Marcella La Cioppa A recent study has given a biological explanation for the formation and maintenance of long-term memory, centered on a molecule called KIBRA. This molecule, according to scholars, acts like a "glue" in the sense that it adheres to strong synapses and helps maintain the connections necessary for memories to last for years, even decades.
It has long been known that neurons store information in memory as a pattern of strong and weak synapses, which in turn determines the connectivity and function of neural networks.
However, the molecules within synapses are unstable, continuously diffusing around neurons, degraded, and replaced within hours or days. This of course raises the question: how can memories remain stable over years or even decades?
The study, published in Science Advances, led by an international team of researchers, identified the role a molecule called KIBRA plays in acting like “glue” for other molecules to consolidate memory formation.
The study
The function of a protein in the kidneys and brain, referred to as KIBRA, was investigated by the scientists. Variants of this gene in humans are associated with good and poor memory.
They focused on interactions of KIBRA with other key molecules in the process of memory formation, especially a protein called protein kinase Mzeta, or PKMzeta.
This enzyme is considered to be the most important molecule known for the strengthening of typical synapses within mammals but degrades after just a few days.
Their experiments show that KIBRA constitutes a sort of “missing link” in long-term memories – a kind of “persistent synaptic tag,” or glue, which latches onto the strong synapses and the PKMzeta while avoiding the weak synapses.
During memory formation, the synapses involved are tagged by being activated, and KIBRA is selectively positioned at these synapses.

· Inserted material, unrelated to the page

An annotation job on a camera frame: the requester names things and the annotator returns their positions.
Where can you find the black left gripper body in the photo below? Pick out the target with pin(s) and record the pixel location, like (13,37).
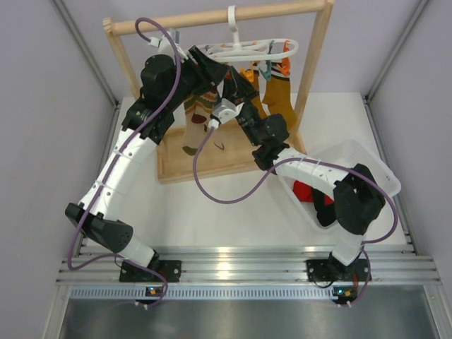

PKMzeta then binds with the synaptic tag KIBRA, keeping those synapses strong. The synapse would thus stick to newly synthesized KIBRA, attracting more newly synthesized PKMzeta.
Earlier work had shown that a random brain increase of PKMzeta boosted weak or fading memories—an implausible outcome, as it should have disrupted memory instead, acting in random locations. The persistent synaptic tagging by KIBRA explains why the additional PKMzeta was improving memory—by acting only at the sites marked by KIBRA.
Source: Science Advances